In 1970, Susann made a brief return to the stage when she appeared in Blanche Yurka's off-Broadway revival of Jean Giraudoux's The Madwoman of Chaillot. Clive Barnes in the New York Times panned the production; of the cast, he praised only Yurka, but he did mention that "Jacqueline Susann looks a great deal prettier than the publicity stills on her book jackets might lead you to believe."[17]

Television career[edit]

From 1948 to 1950, Susann appeared on The Morey Amsterdam Show, a comedy series (telecast first on CBS, then on DuMont), in which she played Lola (later Jackie) the Cigarette Girl to Amsterdam's nightclub emcee.[18] In 1951, she hosted Jacqueline Susann's Open Door (DuMont), the premise of which was to help people—most of whom had experienced hardships—find jobs.[19] [note 3] She also appeared in such series as Danger (CBS), Studio One (CBS), and Suspense (CBS),[20] but found herself typecast: "I got cast as what I looked like--a glamorous divorcée who gets stabbed or strangled."[8] In the summer of 1956, she appeared in NBC's revival of the panel show This Is Show Business, which was produced by her husband.[21]

In addition to her acting and hosting work, Susann did commercials. In 1955, she became spokesperson for the Schiffli Lace and Embroidery Institute.[22] Over the next six years, she wrote, produced, and starred in commercials[8] which aired during such shows as New York's local Night Beat[23] (DuMont's WABN), with Mike Wallace,[note 4] and then nationally on such shows as The Mike Wallace Interview (ABC) and The Ben Hecht Show (ABC).[24] Sometimes she was joined on the air by her poodle, Josephine.[25] Susann energetically promoted the product, and made personal appearances on its behalf.[26] [note 5]
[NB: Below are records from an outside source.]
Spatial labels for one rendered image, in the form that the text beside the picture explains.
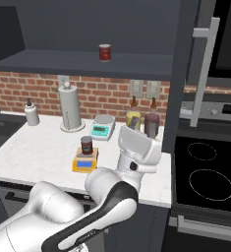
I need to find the silver cabinet door handle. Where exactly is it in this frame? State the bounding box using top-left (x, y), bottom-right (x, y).
top-left (189, 17), bottom-right (221, 128)

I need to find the white paper towel roll holder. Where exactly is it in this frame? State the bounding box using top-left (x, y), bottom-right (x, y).
top-left (57, 81), bottom-right (87, 134)

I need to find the yellow bottle with brown cap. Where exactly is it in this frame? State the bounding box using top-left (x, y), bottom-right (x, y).
top-left (125, 94), bottom-right (143, 132)

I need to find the white soap dispenser bottle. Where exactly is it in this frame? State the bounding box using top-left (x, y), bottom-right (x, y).
top-left (24, 97), bottom-right (40, 127)

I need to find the teal digital scale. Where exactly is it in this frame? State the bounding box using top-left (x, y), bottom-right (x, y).
top-left (89, 113), bottom-right (117, 142)

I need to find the purple bottle with brown cap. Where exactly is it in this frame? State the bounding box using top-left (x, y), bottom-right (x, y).
top-left (144, 96), bottom-right (161, 140)

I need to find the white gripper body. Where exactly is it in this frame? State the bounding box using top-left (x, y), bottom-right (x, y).
top-left (117, 125), bottom-right (163, 167)

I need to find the dark grey cabinet door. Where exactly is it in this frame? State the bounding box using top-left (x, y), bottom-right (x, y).
top-left (161, 0), bottom-right (202, 155)

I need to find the yellow digital scale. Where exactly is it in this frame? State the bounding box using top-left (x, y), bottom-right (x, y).
top-left (71, 146), bottom-right (99, 173)

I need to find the black hob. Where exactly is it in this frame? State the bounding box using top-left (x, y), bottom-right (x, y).
top-left (171, 135), bottom-right (231, 215)

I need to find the silver oven door handle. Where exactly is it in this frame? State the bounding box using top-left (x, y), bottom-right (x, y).
top-left (176, 214), bottom-right (231, 244)

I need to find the dark sink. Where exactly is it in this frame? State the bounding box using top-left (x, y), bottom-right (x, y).
top-left (0, 112), bottom-right (29, 158)

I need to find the silver stove control panel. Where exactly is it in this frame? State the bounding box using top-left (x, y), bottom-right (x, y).
top-left (179, 93), bottom-right (231, 123)

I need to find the black drawer handle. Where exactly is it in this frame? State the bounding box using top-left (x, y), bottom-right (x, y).
top-left (4, 191), bottom-right (33, 204)

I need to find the grey wall outlet plate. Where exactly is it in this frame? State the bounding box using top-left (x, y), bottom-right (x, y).
top-left (145, 80), bottom-right (162, 99)
top-left (129, 79), bottom-right (144, 99)
top-left (57, 74), bottom-right (71, 88)

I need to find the red food can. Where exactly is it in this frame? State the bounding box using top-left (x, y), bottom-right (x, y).
top-left (98, 43), bottom-right (112, 63)

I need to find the dark grey open wall cabinet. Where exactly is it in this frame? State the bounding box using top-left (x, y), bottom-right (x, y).
top-left (0, 0), bottom-right (182, 82)

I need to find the black microwave oven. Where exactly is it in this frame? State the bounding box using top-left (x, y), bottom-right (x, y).
top-left (207, 0), bottom-right (231, 81)

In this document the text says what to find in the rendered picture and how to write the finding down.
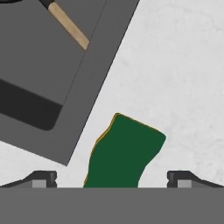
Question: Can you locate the black pan with wooden handle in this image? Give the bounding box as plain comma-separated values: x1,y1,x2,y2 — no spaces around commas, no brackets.
0,0,91,52

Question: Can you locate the grey sink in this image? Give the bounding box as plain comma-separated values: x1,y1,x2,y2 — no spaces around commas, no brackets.
0,0,141,167

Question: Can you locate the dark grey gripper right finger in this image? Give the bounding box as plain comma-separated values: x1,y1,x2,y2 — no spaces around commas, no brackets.
166,170,224,189

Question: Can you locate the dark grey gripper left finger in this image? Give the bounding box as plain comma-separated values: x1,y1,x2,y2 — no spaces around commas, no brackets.
0,170,58,189

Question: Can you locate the green sponge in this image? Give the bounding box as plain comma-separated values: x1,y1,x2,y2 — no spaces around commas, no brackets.
83,112,167,189

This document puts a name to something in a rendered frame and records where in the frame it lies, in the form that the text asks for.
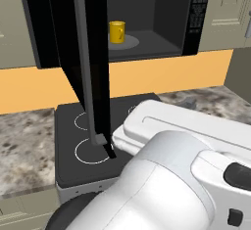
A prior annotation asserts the grey microwave turntable plate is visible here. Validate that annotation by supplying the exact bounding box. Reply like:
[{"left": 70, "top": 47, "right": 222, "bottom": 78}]
[{"left": 107, "top": 33, "right": 141, "bottom": 51}]

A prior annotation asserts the black microwave oven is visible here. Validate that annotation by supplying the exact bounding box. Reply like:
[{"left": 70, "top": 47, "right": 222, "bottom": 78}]
[{"left": 18, "top": 0, "right": 214, "bottom": 70}]

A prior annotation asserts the black microwave door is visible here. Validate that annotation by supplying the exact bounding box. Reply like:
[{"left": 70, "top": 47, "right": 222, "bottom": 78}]
[{"left": 45, "top": 0, "right": 118, "bottom": 160}]

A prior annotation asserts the yellow mug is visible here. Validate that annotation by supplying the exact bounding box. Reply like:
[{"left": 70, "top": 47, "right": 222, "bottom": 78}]
[{"left": 108, "top": 21, "right": 126, "bottom": 45}]

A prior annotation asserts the black hob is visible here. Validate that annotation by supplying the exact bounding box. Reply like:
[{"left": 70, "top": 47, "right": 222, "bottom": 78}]
[{"left": 53, "top": 92, "right": 163, "bottom": 190}]

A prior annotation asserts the beige base cupboard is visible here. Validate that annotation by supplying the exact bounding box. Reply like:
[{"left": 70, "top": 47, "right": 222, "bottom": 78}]
[{"left": 0, "top": 186, "right": 62, "bottom": 230}]

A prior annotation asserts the grey cupboard handle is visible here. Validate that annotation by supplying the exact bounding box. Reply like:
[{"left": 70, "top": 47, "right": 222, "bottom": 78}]
[{"left": 244, "top": 19, "right": 251, "bottom": 40}]

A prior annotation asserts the beige wall cupboard door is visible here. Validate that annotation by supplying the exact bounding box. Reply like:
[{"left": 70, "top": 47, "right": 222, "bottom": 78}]
[{"left": 198, "top": 0, "right": 251, "bottom": 53}]

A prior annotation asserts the grey microwave door handle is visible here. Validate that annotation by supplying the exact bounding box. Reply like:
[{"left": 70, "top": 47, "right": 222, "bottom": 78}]
[{"left": 71, "top": 0, "right": 108, "bottom": 147}]

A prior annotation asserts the beige wall cupboard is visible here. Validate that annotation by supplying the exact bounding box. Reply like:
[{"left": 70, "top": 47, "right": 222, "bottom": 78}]
[{"left": 0, "top": 0, "right": 37, "bottom": 70}]

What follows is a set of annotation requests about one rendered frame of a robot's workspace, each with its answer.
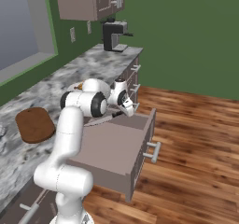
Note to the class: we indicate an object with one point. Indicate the taupe closed drawer front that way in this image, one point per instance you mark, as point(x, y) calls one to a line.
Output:
point(134, 83)
point(133, 64)

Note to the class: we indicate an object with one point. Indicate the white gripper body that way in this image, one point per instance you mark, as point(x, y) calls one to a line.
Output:
point(129, 109)

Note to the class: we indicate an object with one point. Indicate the brown wooden cutting board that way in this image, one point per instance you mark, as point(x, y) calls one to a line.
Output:
point(35, 125)

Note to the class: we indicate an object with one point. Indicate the black coffee machine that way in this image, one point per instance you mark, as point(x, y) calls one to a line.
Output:
point(112, 34)

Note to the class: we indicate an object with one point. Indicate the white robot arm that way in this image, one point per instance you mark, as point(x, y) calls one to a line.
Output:
point(68, 140)

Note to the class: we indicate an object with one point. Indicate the brown meat piece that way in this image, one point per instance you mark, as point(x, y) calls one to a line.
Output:
point(80, 86)

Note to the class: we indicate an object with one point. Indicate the window with grey frame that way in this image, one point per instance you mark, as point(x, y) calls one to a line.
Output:
point(21, 25)

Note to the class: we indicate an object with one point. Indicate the white wall socket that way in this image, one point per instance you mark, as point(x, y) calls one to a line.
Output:
point(73, 34)
point(89, 27)

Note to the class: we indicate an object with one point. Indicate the taupe base cupboard door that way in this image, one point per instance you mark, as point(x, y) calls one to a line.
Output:
point(21, 206)

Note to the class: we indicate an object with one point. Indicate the white plate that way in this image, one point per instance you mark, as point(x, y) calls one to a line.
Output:
point(73, 87)

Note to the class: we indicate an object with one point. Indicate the taupe wall cupboard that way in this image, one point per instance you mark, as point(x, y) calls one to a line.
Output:
point(84, 0)

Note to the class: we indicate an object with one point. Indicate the taupe open drawer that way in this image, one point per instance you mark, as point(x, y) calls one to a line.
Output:
point(115, 150)

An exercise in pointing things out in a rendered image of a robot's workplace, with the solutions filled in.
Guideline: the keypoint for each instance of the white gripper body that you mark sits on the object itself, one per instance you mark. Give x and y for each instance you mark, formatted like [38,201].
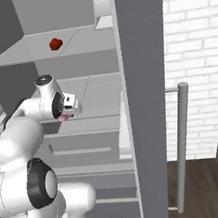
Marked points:
[76,109]

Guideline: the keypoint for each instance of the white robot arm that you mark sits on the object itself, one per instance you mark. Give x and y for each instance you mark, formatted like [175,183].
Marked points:
[24,193]

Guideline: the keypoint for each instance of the pink raw steak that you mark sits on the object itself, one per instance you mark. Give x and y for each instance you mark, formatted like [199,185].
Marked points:
[62,118]

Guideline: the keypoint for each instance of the red bell pepper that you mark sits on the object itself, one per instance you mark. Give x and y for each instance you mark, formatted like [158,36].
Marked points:
[56,44]

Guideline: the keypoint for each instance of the glass fridge shelf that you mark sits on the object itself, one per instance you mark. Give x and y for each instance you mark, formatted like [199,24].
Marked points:
[102,95]
[29,50]

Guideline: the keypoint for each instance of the grey fridge drawer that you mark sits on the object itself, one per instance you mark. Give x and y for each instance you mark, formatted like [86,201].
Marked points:
[87,145]
[113,198]

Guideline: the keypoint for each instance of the white door bin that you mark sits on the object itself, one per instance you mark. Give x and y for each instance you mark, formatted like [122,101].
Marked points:
[122,129]
[103,10]

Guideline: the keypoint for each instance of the grey fridge body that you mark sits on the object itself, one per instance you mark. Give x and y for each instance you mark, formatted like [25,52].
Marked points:
[53,9]

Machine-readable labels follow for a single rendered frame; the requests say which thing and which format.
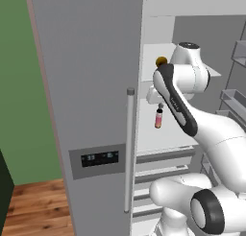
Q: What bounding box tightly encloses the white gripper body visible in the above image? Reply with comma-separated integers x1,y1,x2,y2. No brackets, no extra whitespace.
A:
146,85,163,106

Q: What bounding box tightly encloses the grey fridge door handle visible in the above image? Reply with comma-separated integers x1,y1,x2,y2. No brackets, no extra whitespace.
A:
123,87,135,214

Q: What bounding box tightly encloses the white fridge interior with shelves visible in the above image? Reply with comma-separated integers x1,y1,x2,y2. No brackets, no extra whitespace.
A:
130,0,246,236

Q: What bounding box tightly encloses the yellow lemon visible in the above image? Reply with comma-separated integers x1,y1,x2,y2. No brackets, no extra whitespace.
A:
155,56,168,68

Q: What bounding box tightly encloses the dark green cabinet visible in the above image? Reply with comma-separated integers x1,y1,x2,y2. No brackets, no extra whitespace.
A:
0,149,15,236

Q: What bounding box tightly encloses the pink bottle with black cap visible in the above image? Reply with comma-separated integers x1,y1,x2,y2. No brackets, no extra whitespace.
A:
154,107,164,130

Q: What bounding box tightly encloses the closed grey fridge door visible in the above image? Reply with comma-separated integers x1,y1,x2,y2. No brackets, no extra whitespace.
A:
24,0,144,236

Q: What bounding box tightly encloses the open fridge door with bins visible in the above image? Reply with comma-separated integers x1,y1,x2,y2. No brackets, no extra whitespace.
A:
215,14,246,135

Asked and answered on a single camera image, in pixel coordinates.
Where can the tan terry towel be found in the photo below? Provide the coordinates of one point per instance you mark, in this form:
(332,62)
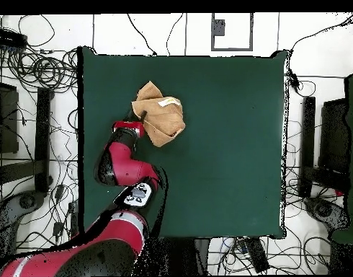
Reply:
(165,121)

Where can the black metal stand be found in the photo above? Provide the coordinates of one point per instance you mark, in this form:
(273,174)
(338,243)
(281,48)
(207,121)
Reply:
(308,129)
(42,129)

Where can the black network switch box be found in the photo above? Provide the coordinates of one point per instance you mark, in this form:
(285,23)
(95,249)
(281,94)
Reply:
(9,39)

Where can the black power strip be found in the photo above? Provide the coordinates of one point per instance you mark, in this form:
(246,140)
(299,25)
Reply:
(255,254)

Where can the grey square floor frame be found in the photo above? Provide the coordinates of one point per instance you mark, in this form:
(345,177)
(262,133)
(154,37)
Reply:
(218,27)

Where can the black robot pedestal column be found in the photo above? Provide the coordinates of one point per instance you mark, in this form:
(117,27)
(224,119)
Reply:
(176,256)

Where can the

One night in the early 1960s, as she was leaving a New York restaurant, Susann heard someone shout, "There's the Schiffli girl!" Susann, realizing that 25 years of hard work had culminated only in recognition as the "Schiffli girl," was discouraged."[27]

Books[edit]

Every Night, Josephine![edit]

During the mid-1950s, Susann had written a science-fiction novel called The Stars Scream[28] (published posthumously as Yargo). In the early 1960s, she considered writing a book about show business and drug use, to be entitled The Pink Dolls.[29] In 1962, however, after encouragement from showman Billy Rose,[30] husband of Susann friend Joyce Mathews (1919-1999), she began to adapt into book form letters she had written about her beloved poodle, Josephine.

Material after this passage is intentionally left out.